L’exemple du secteur de la fintech illustre parfaitement cette complexité. On peut y identifier au moins quatre grands types de marchés. Certains pays, comme l’Afrique du Sud ou le Maroc, reposent sur des systèmes dominés par les banques traditionnelles. D’autres, à l’image du Kenya ou de la Tanzanie, ont développé des écosystèmes centrés sur le mobile money, devenus incontournables dans les usages quotidiens.

Par ailleurs, des pays comme le Nigeria ou l’Égypte connaissent une forte dynamique d’innovation fintech, s’appuyant sur des infrastructures existantes pour proposer de nouveaux services. À l’inverse, des marchés tels que le Sénégal ou la Côte d’Ivoire sont encore en phase de structuration, avec un accent mis sur le développement des bases nécessaires à cette transformation.
Ces différences montrent qu’une stratégie efficace dans un pays peut échouer dans un autre. Un modèle conçu pour le Nigeria, par exemple, ne sera pas nécessairement pertinent au Kenya ou en Tanzanie, où les usages et les infrastructures diffèrent profondément. Cette réalité constitue l’un des principaux défis à l’expansion à l’échelle du continent.
Mais cette diversité ne se limite pas à la fintech. Elle s’observe également dans d’autres secteurs comme la santé, le commerce de détail ou les services. Chaque marché possède ses propres dynamiques, ses contraintes et ses opportunités. Ignorer ces spécificités revient à sous-estimer la complexité du continent.

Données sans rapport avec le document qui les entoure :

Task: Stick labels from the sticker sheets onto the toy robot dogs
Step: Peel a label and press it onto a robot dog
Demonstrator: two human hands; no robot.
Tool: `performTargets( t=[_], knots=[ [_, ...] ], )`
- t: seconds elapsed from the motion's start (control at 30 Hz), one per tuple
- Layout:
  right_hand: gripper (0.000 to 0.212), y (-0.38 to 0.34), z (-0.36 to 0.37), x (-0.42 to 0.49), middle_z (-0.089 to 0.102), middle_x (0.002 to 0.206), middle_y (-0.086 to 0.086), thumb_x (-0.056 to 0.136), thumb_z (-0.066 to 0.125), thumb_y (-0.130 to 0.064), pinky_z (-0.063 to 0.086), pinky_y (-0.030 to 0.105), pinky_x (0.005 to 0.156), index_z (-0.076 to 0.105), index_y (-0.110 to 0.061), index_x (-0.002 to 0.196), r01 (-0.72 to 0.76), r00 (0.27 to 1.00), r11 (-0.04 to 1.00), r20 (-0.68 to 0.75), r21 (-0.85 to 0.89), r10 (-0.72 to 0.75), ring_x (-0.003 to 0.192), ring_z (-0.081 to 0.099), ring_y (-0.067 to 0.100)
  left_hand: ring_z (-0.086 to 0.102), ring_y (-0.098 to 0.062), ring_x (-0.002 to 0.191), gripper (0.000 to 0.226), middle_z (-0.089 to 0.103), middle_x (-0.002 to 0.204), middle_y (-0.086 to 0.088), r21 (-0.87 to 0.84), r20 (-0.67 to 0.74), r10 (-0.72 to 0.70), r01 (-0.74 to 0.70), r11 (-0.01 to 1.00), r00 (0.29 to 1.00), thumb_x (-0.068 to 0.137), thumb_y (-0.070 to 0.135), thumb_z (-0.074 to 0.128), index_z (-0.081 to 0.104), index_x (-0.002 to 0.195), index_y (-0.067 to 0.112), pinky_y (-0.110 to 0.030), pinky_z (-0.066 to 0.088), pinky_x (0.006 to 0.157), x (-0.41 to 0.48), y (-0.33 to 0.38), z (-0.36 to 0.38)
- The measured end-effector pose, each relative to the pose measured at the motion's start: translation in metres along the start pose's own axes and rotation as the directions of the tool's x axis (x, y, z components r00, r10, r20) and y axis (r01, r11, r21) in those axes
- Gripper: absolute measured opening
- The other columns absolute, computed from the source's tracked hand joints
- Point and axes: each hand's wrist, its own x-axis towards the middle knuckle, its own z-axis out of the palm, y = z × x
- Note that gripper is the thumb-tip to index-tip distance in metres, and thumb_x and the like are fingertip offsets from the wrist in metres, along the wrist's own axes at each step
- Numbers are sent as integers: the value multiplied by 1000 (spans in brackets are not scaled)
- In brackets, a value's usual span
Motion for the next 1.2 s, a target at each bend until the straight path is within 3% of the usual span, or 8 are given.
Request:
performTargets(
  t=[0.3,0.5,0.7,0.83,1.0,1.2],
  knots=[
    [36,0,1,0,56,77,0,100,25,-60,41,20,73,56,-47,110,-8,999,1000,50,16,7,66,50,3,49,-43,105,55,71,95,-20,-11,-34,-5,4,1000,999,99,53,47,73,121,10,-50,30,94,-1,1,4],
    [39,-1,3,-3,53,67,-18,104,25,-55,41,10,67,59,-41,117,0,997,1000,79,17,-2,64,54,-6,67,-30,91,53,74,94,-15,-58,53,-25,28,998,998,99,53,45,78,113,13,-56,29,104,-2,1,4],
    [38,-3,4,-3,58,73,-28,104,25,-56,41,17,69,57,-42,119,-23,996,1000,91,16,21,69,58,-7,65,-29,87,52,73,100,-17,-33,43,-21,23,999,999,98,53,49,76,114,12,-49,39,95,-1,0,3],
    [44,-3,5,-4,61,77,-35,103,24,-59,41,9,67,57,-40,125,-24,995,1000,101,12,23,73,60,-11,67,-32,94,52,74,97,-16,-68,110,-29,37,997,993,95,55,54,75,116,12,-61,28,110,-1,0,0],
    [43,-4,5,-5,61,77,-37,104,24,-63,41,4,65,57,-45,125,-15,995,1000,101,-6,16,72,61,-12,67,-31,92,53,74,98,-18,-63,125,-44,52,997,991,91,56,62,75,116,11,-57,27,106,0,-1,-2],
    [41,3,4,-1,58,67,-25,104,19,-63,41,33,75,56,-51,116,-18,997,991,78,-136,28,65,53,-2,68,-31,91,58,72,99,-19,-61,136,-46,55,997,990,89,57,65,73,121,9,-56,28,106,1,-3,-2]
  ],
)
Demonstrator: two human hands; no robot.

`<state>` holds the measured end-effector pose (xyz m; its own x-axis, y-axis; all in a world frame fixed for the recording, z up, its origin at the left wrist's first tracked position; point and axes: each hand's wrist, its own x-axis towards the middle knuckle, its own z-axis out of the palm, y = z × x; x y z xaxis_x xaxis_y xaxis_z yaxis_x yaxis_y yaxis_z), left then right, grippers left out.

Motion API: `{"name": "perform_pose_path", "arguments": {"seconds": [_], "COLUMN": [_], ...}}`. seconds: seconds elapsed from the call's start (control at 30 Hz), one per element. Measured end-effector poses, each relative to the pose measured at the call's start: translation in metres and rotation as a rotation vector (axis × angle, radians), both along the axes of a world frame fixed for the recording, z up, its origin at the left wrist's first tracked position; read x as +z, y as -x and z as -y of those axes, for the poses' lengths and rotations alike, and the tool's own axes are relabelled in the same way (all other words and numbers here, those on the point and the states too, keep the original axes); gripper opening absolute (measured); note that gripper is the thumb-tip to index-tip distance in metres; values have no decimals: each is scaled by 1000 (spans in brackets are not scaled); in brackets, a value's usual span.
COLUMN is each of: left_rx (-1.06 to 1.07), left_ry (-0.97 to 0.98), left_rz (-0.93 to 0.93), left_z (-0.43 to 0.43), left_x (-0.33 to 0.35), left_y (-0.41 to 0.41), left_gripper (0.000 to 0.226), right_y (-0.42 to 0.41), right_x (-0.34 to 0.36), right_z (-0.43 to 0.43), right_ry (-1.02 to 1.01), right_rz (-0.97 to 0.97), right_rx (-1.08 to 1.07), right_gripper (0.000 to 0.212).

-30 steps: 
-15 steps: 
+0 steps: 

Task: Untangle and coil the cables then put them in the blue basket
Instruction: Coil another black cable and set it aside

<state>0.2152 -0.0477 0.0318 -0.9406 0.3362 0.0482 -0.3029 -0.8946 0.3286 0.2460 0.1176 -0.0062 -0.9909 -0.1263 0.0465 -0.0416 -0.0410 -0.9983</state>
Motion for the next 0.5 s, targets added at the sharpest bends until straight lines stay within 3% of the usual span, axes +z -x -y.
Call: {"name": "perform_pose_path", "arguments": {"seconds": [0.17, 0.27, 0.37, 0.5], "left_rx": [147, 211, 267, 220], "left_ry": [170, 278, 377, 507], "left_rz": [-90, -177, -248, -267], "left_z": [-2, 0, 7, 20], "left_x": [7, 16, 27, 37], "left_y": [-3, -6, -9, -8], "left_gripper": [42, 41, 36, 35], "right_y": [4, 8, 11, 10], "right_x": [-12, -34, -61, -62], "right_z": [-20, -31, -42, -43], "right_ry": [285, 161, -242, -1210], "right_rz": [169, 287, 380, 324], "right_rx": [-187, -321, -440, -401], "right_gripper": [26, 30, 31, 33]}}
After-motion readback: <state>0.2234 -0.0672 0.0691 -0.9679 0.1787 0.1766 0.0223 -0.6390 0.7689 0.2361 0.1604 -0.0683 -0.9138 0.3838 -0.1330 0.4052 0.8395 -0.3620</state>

Dès lors, la clé n’est pas seulement de s’adapter aux marchés africains, mais de les comprendre en profondeur. Cela implique de dépasser une approche superficielle centrée sur les produits ou les services, pour s’intéresser aux logiques locales : infrastructures, comportements, réglementations et normes sociales. En d’autres termes, il ne s’agit pas seulement de savoir « quoi faire », mais de comprendre « pourquoi » les choses fonctionnent ainsi.
Ainsi, réussir en Afrique exige un changement de perspective fondamental. Il faut cesser de voir le continent comme un bloc uniforme et reconnaître qu’il s’agit d’un ensemble de marchés distincts, interconnectés mais profondément variés. Cette compréhension est la base d’une stratégie durable, respectueuse des réalités locales et capable de créer de la valeur à long terme.